On the occasion of receiving his Degree of Docteur Honoris Causa of the Université of Maine, Le Mans, France  in 2011, Professor Rogoff observed:

 “There exist, certainly, significant differences between French and American ways of thinking, in general as well as about politics and law…(1) the rationalist philosophic orientation of Descartes vs. American pragmatism; (2) the notion of limited political power of John Locke vs. that of Jean-Jacques Rousseau which proclaims the omnipotence of the general will; (3) the legal positivism of Hans Kelsen, which is dominant in France today vs. legal realism which is dominant in the United States. There are also significant differences in the domain of public law…(1) the near universal approval of judicial review in the United States vs. the French tradition opposed to the government of judges; (2) American federalism vs. French centralization; (3) American individualism which rejects state intervention in the private sector vs. French social solidarity and the major role of the state in the economy.” 

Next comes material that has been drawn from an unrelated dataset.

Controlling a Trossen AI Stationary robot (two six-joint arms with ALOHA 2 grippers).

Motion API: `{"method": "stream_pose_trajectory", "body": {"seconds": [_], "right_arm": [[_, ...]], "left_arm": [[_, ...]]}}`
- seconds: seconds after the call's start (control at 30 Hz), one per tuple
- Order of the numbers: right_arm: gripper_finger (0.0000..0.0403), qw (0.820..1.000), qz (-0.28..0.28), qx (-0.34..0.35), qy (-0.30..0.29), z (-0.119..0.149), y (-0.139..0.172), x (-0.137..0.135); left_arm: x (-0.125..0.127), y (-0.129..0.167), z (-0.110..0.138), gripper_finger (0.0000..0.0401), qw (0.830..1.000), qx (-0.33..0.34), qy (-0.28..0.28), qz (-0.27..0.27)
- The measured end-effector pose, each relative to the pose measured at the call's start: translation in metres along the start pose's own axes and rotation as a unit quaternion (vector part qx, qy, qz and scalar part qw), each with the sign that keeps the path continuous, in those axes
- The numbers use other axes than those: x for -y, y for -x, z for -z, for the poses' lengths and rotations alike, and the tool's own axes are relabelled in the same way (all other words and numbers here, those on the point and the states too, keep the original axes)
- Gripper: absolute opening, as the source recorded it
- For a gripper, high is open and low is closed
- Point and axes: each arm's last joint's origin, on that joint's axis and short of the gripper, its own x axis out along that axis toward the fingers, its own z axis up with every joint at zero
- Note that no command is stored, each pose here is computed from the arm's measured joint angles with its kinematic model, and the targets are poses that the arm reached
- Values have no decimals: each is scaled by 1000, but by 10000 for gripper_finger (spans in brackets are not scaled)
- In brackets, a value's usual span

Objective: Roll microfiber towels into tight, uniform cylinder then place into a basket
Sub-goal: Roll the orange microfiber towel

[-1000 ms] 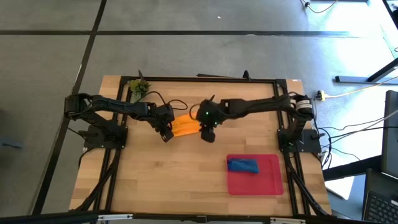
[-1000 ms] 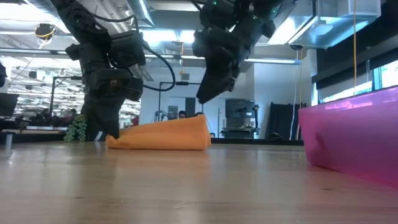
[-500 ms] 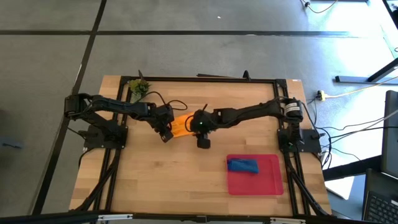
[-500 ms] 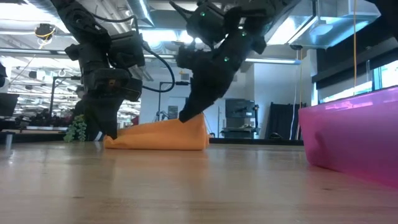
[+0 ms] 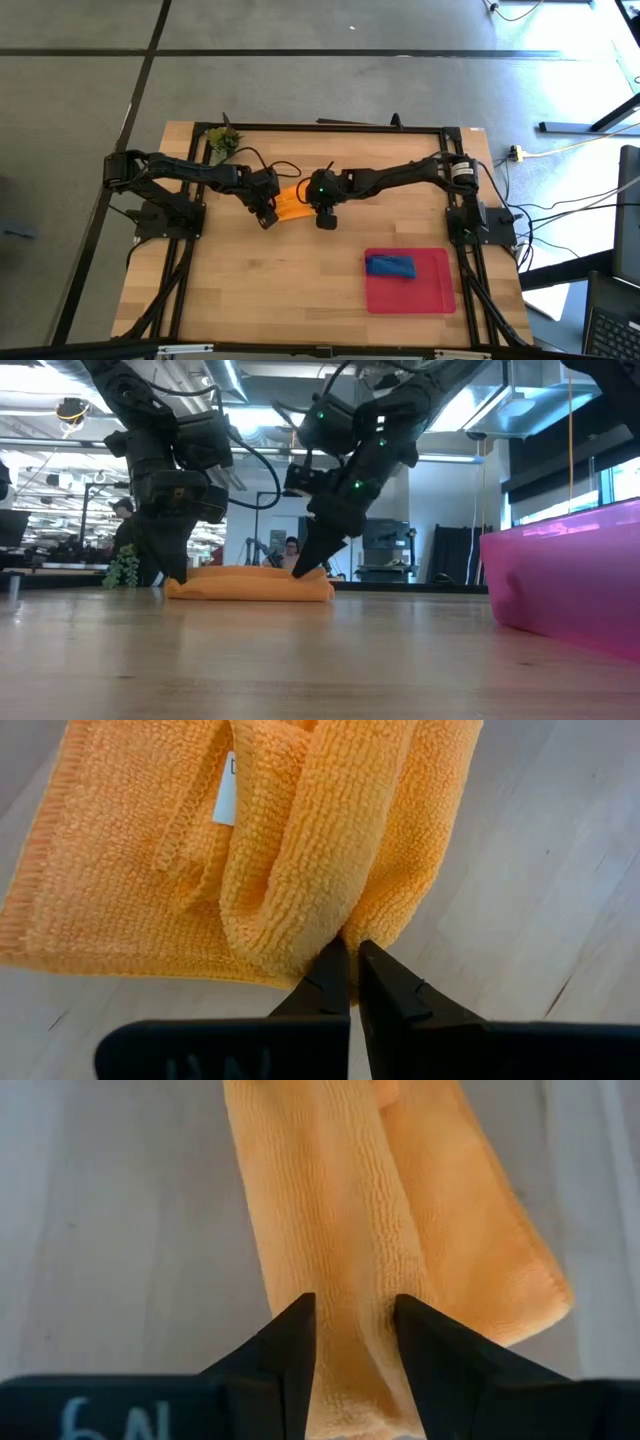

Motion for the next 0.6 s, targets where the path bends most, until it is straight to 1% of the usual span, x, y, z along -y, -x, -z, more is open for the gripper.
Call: {"method": "stream_pose_trajectory", "body": {"seconds": [0.1,0.17,0.23,0.3,0.4,0.5,0.6], "right_arm": [[139,1000,0,-6,1,3,-5,1],[139,1000,3,-8,19,3,-6,1],[139,999,22,-10,37,2,-3,2],[139,998,40,-9,39,-3,4,4],[139,999,36,10,39,-16,17,5],[139,998,21,16,48,-23,23,-4],[139,996,5,18,87,-25,25,-22]], "left_arm": [[0,0,0,0,1000,0,0,0],[0,0,0,0,1000,0,0,0],[0,0,0,0,1000,0,0,0],[0,0,0,0,1000,0,0,0],[0,0,0,0,1000,0,0,0],[0,0,0,0,1000,0,0,0],[0,0,0,0,1000,1,-1,-3]]}}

Understanding such differences in comparative perspective is the key to effective transnational law practice and business. It may also be the key to preserving order in this age of extremes where open democracy is more vulnerable than the garrison state. This is a profound rationale for international exchanges and for innovative cross-cultural programs such as the Seminaire Juridique.

[1] I have a long association with “la francophonie” having studied at one the French grandes écoles – the Institut d’études politiques de Paris, also known as “Sciences Po.”

[2] Maine Law Review, Vol. 58, No. 2, 2006

[3] Charles H. Norchi and Gwenaelle Proutiere-Maulion, Piracy in Comparative Perspective: Problems, Strategies, Law, Hart Publishers (UK) and Editions Pedon (France) Publishers; 2012.

[4] Archives de philosophie du droit. Dalloz (Paris) 2009. See,

[5] When Simone Veil was named to the Academie Française she was given a sword, as are all the “immortals” as they are known. Hers was engraved with the French Republic motto Liberté, Egalité, Fraternité, the European Union motto, Unie dans la diversité and the number 78651 – which had been tattooed on her arm at Auschwitz.

[6] Le 1 Paris,  2015

[7] See my blog, “Breaking up is Hard to Do.”

[8] Maine Law students have study abroad opportunities in Canada, China including Hong Kong, France, Iceland, and Ireland.